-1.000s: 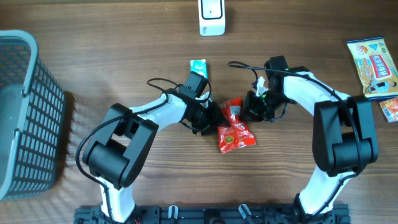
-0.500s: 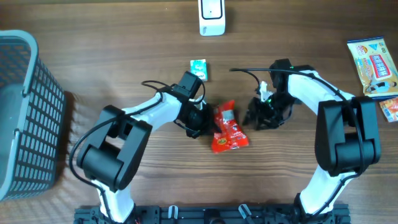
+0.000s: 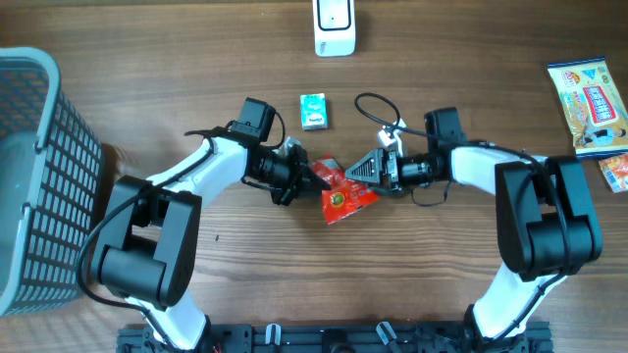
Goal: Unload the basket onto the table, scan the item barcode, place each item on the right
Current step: 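Grasp the red bag with the right gripper and lift it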
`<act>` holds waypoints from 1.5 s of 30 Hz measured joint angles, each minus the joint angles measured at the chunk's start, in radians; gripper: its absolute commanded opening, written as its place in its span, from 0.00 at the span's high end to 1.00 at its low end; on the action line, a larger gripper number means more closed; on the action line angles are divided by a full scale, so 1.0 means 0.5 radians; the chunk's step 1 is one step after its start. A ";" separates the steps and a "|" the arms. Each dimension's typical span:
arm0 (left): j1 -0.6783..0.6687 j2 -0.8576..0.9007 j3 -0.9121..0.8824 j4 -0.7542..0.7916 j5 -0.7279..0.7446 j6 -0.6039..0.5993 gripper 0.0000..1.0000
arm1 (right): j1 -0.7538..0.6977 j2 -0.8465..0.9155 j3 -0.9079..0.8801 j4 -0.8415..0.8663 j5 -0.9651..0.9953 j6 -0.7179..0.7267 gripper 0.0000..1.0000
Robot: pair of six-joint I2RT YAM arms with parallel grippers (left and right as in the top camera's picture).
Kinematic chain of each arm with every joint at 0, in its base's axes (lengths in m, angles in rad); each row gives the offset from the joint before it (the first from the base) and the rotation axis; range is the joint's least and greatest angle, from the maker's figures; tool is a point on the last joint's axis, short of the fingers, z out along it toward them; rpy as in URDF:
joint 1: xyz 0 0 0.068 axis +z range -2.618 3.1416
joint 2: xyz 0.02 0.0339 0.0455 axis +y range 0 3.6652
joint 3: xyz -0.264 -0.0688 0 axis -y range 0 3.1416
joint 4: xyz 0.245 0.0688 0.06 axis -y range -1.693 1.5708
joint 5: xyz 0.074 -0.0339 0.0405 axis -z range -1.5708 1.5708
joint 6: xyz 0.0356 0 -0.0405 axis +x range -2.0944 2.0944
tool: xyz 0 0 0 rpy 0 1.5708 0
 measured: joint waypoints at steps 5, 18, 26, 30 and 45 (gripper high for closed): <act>0.000 0.000 -0.002 -0.171 0.195 0.090 0.96 | 0.085 0.000 -0.121 0.266 -0.100 0.294 0.00; 0.000 0.000 -0.005 -0.320 0.244 0.377 0.96 | 0.192 0.000 -0.138 0.370 -0.201 0.845 0.41; 0.000 0.000 -0.005 -0.320 0.244 0.385 0.96 | 0.208 0.000 -0.138 0.420 -0.284 1.020 0.43; 0.000 0.000 -0.005 -0.321 0.245 0.385 0.96 | 0.230 0.000 -0.138 0.420 -0.283 1.052 0.69; 0.018 -0.019 0.000 -0.610 -0.050 0.558 0.54 | 0.242 0.000 -0.141 0.546 -0.125 1.022 0.96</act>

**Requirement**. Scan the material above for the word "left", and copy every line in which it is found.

**Answer for the task**.
arm0 (left): j1 -0.6783..0.6687 j2 -0.8576..0.9007 j3 -0.9121..0.8824 j4 -0.7542..0.7916 j5 -0.7279..0.7446 j6 -0.6039..0.5993 gripper 0.0000..1.0000
Robot: pair of six-joint I2RT YAM arms with parallel grippers (left and right as in the top camera's picture).

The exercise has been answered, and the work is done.